▶ _Work request_
Keeping every character intact, repeat the whole listing.

▶ _Given material_
- - -

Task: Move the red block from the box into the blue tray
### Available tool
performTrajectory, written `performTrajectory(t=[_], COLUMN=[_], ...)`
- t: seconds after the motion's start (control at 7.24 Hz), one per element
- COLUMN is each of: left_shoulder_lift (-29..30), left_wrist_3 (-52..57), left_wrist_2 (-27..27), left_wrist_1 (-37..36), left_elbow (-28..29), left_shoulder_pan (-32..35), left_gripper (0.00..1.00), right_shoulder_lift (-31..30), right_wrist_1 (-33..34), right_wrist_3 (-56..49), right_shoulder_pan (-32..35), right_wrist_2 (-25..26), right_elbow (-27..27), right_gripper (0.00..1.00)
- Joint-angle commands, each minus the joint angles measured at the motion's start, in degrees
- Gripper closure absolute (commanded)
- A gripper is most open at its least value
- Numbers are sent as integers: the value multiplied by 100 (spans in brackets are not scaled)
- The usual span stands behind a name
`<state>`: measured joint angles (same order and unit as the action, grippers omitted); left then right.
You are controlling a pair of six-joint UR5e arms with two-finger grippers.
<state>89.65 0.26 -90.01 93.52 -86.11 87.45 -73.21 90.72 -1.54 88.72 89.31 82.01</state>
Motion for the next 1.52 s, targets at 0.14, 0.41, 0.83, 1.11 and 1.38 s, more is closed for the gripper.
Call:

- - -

▶ _Reply to the exercise_
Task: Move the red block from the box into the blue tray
### Available tool
performTrajectory, written `performTrajectory(t=[_], COLUMN=[_], ...)`
- t: seconds after the motion's start (control at 7.24 Hz), one per element
- COLUMN is each of: left_shoulder_lift (-29..30), left_wrist_3 (-52..57), left_wrist_2 (-27..27), left_wrist_1 (-37..36), left_elbow (-28..29), left_shoulder_pan (-32..35), left_gripper (0.00..1.00), right_shoulder_lift (-31..30), right_wrist_1 (-33..34), right_wrist_3 (-56..49), right_shoulder_pan (-32..35), right_wrist_2 (-25..26), right_elbow (-27..27), right_gripper (0.00..1.00)
- Joint-angle commands, each minus the joint angles measured at the motion's start, in degrees
- Gripper closure absolute (commanded)
- A gripper is most open at its least value
- Numbers are sent as integers: the value multiplied by 100 (spans in brackets are not scaled)
- The usual span stands behind a name
`<state>`: measured joint angles (same order and unit as the action, grippers omitted); left then right.
You are controlling a pair of six-joint UR5e arms with two-finger grippers.
<state>89.65 0.26 -90.01 93.52 -86.11 87.45 -73.21 90.72 -1.54 88.72 89.31 82.01</state>
Motion for the next 1.52 s, targets at 0.14, 0.41, 0.83, 1.11 and 1.38 s, more is closed for the gripper.
Call:

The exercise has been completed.